> _WORK ORDER_: All lines of the listing that contain "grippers" should be shown in full.

> _DATA BELOW_:

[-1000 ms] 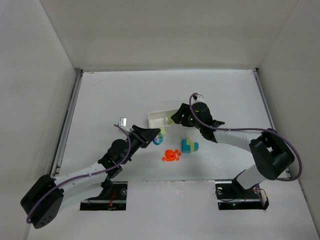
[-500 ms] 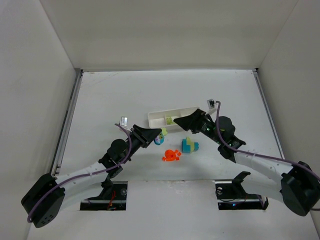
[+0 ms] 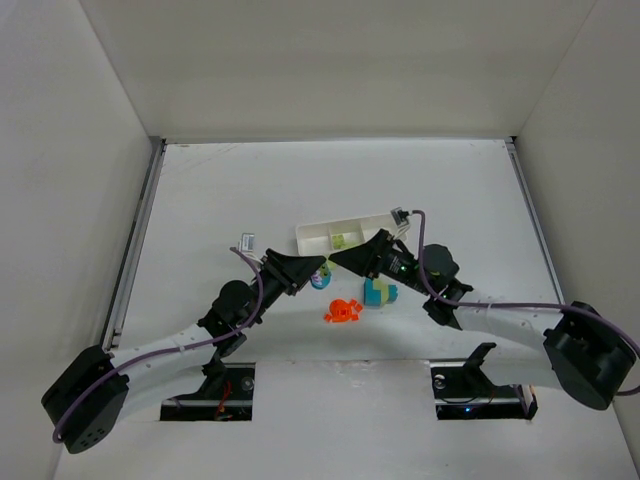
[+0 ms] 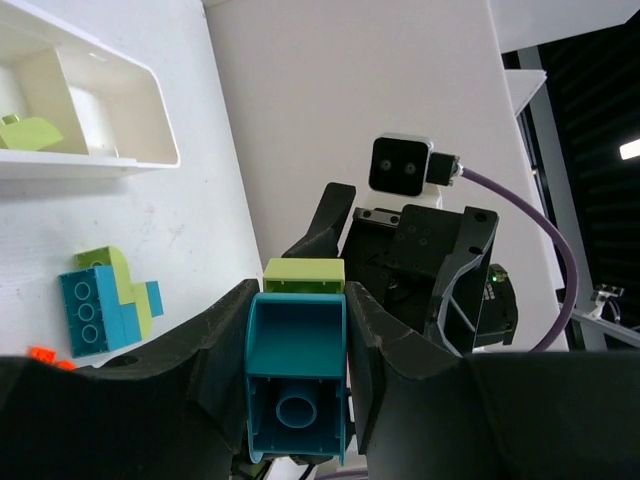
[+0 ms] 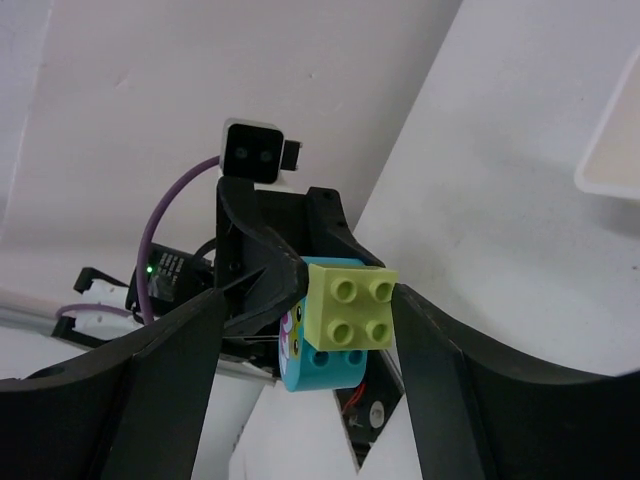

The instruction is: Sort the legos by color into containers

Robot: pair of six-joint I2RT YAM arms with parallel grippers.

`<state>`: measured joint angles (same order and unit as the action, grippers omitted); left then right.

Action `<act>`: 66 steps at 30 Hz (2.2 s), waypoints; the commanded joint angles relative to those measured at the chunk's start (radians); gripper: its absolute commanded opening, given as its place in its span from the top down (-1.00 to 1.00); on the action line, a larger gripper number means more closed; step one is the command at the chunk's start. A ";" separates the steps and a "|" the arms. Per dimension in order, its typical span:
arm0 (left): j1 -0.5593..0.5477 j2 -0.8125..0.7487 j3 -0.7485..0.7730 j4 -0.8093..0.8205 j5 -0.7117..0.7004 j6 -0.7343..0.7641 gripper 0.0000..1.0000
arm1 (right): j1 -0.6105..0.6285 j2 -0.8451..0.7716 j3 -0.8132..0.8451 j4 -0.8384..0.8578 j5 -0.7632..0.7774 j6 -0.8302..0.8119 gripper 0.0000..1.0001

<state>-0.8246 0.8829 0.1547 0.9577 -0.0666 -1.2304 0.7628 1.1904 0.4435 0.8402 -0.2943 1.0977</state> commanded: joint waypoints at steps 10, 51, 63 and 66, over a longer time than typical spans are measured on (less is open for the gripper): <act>-0.020 -0.002 0.003 0.130 -0.004 -0.041 0.73 | 0.025 0.047 -0.003 0.137 0.030 0.044 -0.28; 0.077 -0.010 0.005 0.030 -0.022 0.020 0.71 | -0.100 0.141 0.223 -0.393 0.312 -0.330 0.22; 0.149 0.111 0.169 -0.131 -0.052 0.190 0.71 | -0.058 0.391 0.446 -0.596 0.529 -0.483 0.18; 0.160 0.137 0.190 -0.145 -0.059 0.218 0.71 | -0.058 0.414 0.457 -0.581 0.534 -0.480 0.08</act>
<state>-0.6773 1.0073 0.2928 0.8124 -0.1062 -1.0771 0.7002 1.6009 0.8478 0.2626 0.1894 0.6498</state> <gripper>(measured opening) 0.341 0.452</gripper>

> _SOLVED PROBLEM_:
Robot: pair of six-joint I2RT YAM arms with parallel grippers.
`<state>`: measured joint angles (same order and unit as the action, grippers omitted); left then right.

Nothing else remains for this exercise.